August 2014 // Volume 52 // Number 4 // Ideas at Work // v52-4iw5

Feedlot Nutritionist Boot Camp: An Intensive Short-Course for Commercial Agriculture Graduate Students

In the digital age, face-to-face meetings combining didactic and experiential learning are valuable. Beef cattle nutrition graduate students (n = 33) from 11 universities attended a 5-day feedlot nutrition and management short-course. Topics included nutrition, veterinary medicine, feedmill maintenance, and management of the financial and human aspects of the feedyard business. Practicing feedlot industry professionals provided the training. In addition, students completed an interactive, team-oriented assignment. Students gleaned a greater comprehension of the intersection between the scientific theory learned in the university and the very application of that theory.

Chris Reinhardt
Extension Feedlot Specialist and Associate Professor
Kansas State University
Manhattan, Kansas

Mike Hubbert
Director, Clayton Livestock Research Center
New Mexico State University
Clayton, New Mexico


Although the use of digital, Web-based communication methods as primary tools for delivery of Extension programming has grown dramatically in the past decade (Kallioranta, Vlosky, & Leavengood, 2006; Rhoades, Thomas, & Davis 2009; Kinsey, 2010), an argument can still be made for the value of in-person delivery of Extension programming. Certain types of training simply do not lend themselves well to online training and benefit greatly from experiential, hands-on instruction (Franck, Vineyard, Olson, & Peterson, 2012). The complete experiential learning model stimulates a more comprehensive set of mental learning pathways, resulting in greater retention by all types of learners (Joplin, 1981).

Universities do a tremendous job of educating students in the basic and applied sciences necessary to best serve modern agriculture. Graduate coursework in conjunction with conducting research contribute to the knowledge base that will be required after the student moves on to his or her career. However, one area lacking in conventional graduate curricula is extensive exposure to industry practices beyond the university research-scale facilities.

Exposure to actual agribusinesses allows students to better comprehend practical challenges to agribusinesses and therefore develop more effective solutions (Curtis & Mahon, 2010). The Feedlot Nutritionist Boot Camp was designed to provide current graduate students studying beef cattle nutrition with insights into modern production practices of the feedlot industry. Perspectives on timely industry issues and practices was provided by practicing feedlot nutritional and veterinary consultants as a means of connecting the basic sciences being taught at the university with application of those sciences in production practice. A second, although not secondary, benefit and goal of the event was to provide students and industry professionals a substantial interpersonal interface for development of relationships.

Meeting Design

The Boot Camp used the three primary stages of Experiential Learning outlined by Joplin (1981): focus, action, and debrief. The initial presentations of the week set the stage for the topics and learning environment. The bulk of the week alternated between lecture, facilities visitations, and interactive team practical problem solving. And the final presentations of the week were designed to summarize the week's material and opportunities.

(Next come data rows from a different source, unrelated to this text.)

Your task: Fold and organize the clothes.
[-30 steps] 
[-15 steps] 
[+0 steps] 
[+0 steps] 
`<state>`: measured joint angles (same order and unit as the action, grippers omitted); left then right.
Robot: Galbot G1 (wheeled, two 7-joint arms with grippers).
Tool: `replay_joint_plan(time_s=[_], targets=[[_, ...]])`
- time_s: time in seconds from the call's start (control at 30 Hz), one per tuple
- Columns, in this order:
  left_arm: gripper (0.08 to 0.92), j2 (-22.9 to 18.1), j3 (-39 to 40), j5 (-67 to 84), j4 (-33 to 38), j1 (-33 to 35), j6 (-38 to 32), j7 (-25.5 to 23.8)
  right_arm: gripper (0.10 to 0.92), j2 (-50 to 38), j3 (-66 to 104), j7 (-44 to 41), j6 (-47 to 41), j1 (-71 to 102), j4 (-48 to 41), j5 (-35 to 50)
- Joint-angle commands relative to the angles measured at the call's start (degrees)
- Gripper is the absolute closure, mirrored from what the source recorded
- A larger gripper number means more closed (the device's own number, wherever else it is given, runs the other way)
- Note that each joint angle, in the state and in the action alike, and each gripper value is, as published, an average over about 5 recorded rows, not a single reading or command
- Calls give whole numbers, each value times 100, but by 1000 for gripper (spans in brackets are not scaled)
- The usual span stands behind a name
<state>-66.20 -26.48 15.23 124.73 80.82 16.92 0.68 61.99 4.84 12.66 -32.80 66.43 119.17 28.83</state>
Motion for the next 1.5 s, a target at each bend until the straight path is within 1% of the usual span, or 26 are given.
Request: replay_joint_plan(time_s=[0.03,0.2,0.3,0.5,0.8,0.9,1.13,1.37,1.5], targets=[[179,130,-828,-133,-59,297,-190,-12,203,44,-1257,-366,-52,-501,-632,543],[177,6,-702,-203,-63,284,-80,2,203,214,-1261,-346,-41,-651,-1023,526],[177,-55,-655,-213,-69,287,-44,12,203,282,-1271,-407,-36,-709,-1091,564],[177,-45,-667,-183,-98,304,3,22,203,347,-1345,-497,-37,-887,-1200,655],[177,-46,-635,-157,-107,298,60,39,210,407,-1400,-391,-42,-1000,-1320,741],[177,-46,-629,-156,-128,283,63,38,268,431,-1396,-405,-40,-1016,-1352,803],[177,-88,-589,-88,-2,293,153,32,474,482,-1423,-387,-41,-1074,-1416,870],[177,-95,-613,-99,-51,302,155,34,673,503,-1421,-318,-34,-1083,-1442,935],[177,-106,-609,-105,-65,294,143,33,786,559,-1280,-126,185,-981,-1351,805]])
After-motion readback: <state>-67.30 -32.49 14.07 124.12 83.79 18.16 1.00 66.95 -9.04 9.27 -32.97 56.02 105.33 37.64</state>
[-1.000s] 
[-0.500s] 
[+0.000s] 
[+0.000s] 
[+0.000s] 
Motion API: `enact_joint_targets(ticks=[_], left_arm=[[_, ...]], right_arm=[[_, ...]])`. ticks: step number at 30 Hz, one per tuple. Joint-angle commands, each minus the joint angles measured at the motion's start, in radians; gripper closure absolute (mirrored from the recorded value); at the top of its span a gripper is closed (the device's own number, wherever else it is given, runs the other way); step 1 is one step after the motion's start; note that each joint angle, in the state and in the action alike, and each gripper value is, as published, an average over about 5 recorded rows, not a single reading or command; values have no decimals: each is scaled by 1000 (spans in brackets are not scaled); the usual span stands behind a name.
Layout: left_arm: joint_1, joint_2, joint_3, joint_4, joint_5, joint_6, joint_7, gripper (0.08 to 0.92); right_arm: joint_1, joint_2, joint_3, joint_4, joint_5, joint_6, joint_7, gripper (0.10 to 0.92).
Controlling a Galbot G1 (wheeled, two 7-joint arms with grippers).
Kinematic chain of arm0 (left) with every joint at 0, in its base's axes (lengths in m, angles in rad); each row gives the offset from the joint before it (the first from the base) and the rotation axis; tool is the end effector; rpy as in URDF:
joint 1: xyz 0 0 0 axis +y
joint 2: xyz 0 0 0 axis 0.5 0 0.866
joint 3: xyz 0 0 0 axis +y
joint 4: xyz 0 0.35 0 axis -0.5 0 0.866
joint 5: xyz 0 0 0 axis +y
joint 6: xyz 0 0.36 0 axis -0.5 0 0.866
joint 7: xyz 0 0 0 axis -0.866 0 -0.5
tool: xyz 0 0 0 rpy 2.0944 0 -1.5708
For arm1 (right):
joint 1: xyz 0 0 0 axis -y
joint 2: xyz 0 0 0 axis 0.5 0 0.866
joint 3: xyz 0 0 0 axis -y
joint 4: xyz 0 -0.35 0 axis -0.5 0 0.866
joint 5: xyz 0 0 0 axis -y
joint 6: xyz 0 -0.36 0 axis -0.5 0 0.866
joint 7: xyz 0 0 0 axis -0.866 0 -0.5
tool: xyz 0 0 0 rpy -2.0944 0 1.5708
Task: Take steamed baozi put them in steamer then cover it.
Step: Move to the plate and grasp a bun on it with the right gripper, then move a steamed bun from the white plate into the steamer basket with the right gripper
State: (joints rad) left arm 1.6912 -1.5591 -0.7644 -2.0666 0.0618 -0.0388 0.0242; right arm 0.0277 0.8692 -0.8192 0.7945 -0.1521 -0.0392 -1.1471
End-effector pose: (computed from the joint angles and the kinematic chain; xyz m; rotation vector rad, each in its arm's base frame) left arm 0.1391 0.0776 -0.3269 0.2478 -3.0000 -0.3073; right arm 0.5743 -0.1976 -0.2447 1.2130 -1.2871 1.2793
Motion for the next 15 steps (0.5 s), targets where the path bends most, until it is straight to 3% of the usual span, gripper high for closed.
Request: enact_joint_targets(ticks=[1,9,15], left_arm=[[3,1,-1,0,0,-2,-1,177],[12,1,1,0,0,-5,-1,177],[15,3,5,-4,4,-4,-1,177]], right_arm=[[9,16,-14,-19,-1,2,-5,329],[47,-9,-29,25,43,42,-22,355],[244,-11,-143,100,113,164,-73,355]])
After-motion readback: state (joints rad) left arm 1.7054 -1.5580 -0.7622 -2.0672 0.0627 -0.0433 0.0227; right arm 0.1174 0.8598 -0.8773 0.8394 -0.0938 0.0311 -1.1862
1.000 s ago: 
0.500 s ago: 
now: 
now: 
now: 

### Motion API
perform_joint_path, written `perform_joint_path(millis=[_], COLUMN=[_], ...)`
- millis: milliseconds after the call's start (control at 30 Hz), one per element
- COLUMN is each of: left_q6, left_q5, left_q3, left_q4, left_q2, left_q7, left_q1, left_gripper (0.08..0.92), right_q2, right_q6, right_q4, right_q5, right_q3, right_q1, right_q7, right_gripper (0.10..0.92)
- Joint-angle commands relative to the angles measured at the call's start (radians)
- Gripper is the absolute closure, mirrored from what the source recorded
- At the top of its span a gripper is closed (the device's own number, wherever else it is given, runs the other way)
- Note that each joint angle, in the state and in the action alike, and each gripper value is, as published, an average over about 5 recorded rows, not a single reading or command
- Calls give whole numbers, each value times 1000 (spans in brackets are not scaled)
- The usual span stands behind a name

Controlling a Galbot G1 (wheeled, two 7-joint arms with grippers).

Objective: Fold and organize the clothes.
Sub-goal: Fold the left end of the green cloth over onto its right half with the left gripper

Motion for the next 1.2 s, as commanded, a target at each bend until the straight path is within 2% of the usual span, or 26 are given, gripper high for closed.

The first goal was to provide the training at a minimal cost to the students. Sponsorship was solicited so that the students only needed to supply their travel to and from the event; meals and lodging were provided at no cost to the students. Sponsors provided an instructor for a portion of the training within their area of production expertise. The organizers strove to allow sponsors to represent their own products but also provide truly valuable technical training.

The second goal was to maximize in the limited time provided. Classes began daily at 0700 hours, concluding at 1900 hours daily, and instruction began Monday at 0700 hours and concluded at noon on Friday. To prevent classroom fatigue, field trips were scheduled to a local feedlot and to a pharmaceutical technology company.

The third objective was that practicing industry professionals—nutritionists, veterinarians, and corporate executives—would provide much of the actual instruction. Successful industry professionals have a unique perspective as to how and what portions of the sciences being learned in the university are presently being applied in commercial agriculture. It is the actual practicing industry professionals who are, daily, combining controlled studies, observational data, applied epidemiology, and "soft science" to solve industry challenges in real time.

The fourth objective was that students would get to know other students from other university programs. Students were assigned to four-member teams; students on each team were from different universities but were at a similar stage of their graduate training. Student teams were assigned a project to solve a current industry problem. After the evening meal each day students were given assistance with their assigned team projects.

The fifth objective was that instructors and sponsors would have substantial time outside of the formal instructional time to interact socially with the students. Enrollment was limited to 33 students in order to ensure maximum opportunity for interaction between students and instructors in the classroom and during informal breaks and meals. Sponsors and instructors were invited to join students for the noon and evening meals, which provided a total of several hours each day for interaction.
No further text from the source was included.